Yan Xi corrió un poco:
—¿Tan apurado? Tienes todo el día para volver a intentarlo —le dijo a Mei Li mientras corría de vuelta.
Linzhi rió y señaló hacia la entrada:
—Minzhī acaba de entrar. ¡Ven!
Minzhī, con un libro abierto en las manos, entró y se sentó en una silla giratoria.
—¿Qué te pasa? ¿Por qué estás diciendo que vine aquí para hacer algo más?
Yan Xi le explicó:
—Mi hermana mayor, Linzhī, quiere pedirte un favor. Tiene una amiga que también va al teatro de Wang y ella no puede llevarla porque sus perros la reconocerían. ¿Podrías llevársela en tu lugar para escuchar el espectáculo?
Linzhi rió:
—¿Conoces a alguien famoso en las discotecas, Yan Xi?
Yan Xi respondió:
—No hables así. Es una estudiante de secundaria.
Linzhi preguntó:
—¿Cómo puedes conocer a una estudiante de secundaria? Siempre estás jugando, ¿no te aburres?
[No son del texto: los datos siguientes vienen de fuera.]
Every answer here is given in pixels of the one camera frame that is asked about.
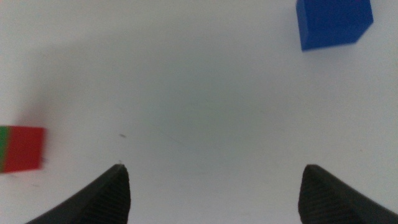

Yan Xi se detuvo un momento antes de decir:
—Mi hermana me pidió que te lo presentara. Va al club literario en casa.
Linzhi preguntó:
—¿No podrías pedirle a Mei Li que la lleve?
Yan Xi respondió:
—Mei Li probablemente irá con mamá, no quiero que ella se entere.
Linzhi rió:
—Eso es una acción irregular. ¿Por qué tienes miedo de que tu madre te vea si haces algo bien?
Yan Xi respondió:
—Primero te presentaré y luego me enterarás. ¡No sabes lo agradecida que estoy con ti!
Linzhi rió:
—¡Sabía que no soporto el teatro! ¡¿Cómo puedes sentarte durante horas?! Pero Linzhī quiere ir, ve con ella.
Yan Xi regresó a la vía del cuadro y se dirigió a la calle de los Círculos. En casa esperó un poco antes de visitar a Cold Māma y decir:
—Cold Māma, mi hermana mayor quiere hablar contigo en tu casa. Van a tener una función de teatro en la casa Wang, ella tiene que acompañarme.
Cold Māma respondió:
—¡Oh! ¿Cómo se hará? Ella es muy joven, no sabe cómo comportarse bien.
Yan Xi explicó:
—No seas tan formal, mamá. No es nada complicado. Solo iré a ver el teatro y me trae una amiga.
Cold Māma respondió:
—¡Perfecto! ¡Voy a esperar en casa!
Yan Xi regresó al coche y se dirigió de vuelta a la vía del cuadro.